Carige: Generali e il no alla conversione

Banca Carige (Foto Ansa-Luca Zennaro) Imc

Banca Carige (Foto Ansa-Luca Zennaro) Imc

(di Laura Galvagni – Il Sole 24 Ore)

La compagnia da tempo sposa la linea di mantenere lo status di creditore

La partita in casa Carige si fa complessa. In vista del consiglio di amministrazione di oggi gli animi non sembrano essersi placati e il board potrebbe rivelarsi chiave per fissare le tappe del futuro prossimo della banca. In questo senso, il subordinato Generali, la compagnia assicurativa ne detiene circa 80 milioni di euro, potrebbe rivelarsi uno snodo cruciale. Se una parte dei soci non vuole neppure prendere in considerazione l’ipotesi di valutare una trasformazione in equity del prestito, in primis la famiglia Malacalza, alcuni membri del consiglio ritengono invece che, seppure come estrema ratio, la conversione debba essere inserita tra le ipotesi di lavoro. Questo, evidentemente, per non lasciare nulla di intentato di fronte alla necessità di rafforzare patrimonialmente l’istituto. Operazione per la quale è al vaglio una ricapitalizzazione di 450 milioni di euro.

Detto ciò, chiave in questo senso potrebbe essere l’eventuale risposta dell’interlocutore primario: le Generali.
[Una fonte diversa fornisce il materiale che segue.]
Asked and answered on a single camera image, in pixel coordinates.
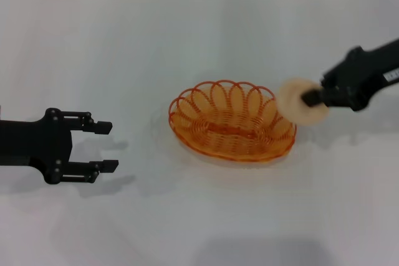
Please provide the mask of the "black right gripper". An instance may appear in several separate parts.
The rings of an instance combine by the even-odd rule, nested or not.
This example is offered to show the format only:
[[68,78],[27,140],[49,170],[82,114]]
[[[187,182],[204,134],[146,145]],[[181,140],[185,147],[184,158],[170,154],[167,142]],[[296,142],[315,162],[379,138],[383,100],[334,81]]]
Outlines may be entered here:
[[355,112],[367,108],[380,90],[398,83],[398,40],[374,50],[353,48],[334,68],[324,74],[322,87],[300,97],[308,107],[345,107]]

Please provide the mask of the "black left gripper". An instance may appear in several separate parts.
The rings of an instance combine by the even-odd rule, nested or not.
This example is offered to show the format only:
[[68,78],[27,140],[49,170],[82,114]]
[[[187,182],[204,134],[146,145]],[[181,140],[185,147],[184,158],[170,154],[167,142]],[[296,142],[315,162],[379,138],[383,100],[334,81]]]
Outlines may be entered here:
[[101,173],[113,173],[118,160],[68,162],[72,131],[108,135],[112,122],[94,121],[90,112],[46,110],[37,121],[1,121],[1,166],[30,166],[48,184],[94,183]]

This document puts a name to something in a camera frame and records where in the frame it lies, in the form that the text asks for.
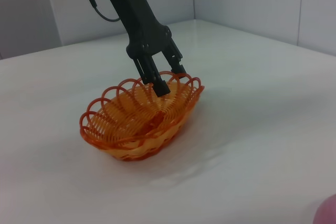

Non foss’altro perché la possibile conversione proietterebbe la compagnia di Trieste nel novero dei soci forti della banca con una quota che alcuni stimano prossima al 17-18% del capitale. Il che farebbe del Leone di Trieste uno dei primi azionisti di Carige. Un ruolo, quest’ultimo, tutt’altro che marginale ma rispetto al quale non sarebbe stato aperto ancora alcun tavolo di confronto. Risulta infatti che la compagnia assicurativa non sia mai stata in alcun modo contattata dalla banca, neppure per un sondaggio informale sul tema. E per certi aspetti non potrebbe essere altrimenti stante il fatto che il dibattito interno è ancora aperto.

Allo stesso modo, però, in passato la società guidata da Philippe Donnet ha espresso più volte il proprio parere su temi simili. L’idea, in generale, è che il gruppo assicurativo non intende mutare il proprio status di creditore. Il principio attorno a cui ruota il pensiero delle Generali è che in quanto obbligazionista la compagnia riveste il ruolo di creditore e tale vuole restare. Insomma, potendo eviterebbe volentieri di ragionare su qualsiasi ipotesi di trasformazione del credito in equity. Non a caso anche nella vicenda Alitalia la posizione mantenuta è stata piuttosto netta: nessuna conversione. L’impressione, dunque, è che possa capitare lo stesso con il caso Carige.

L’unica eccezione, come è noto, ha riguardato Mps. In quel caso, si spiega, si sarebbe però voluto agire diversamente per impedire una potenziale crisi sistemica del settore bancario.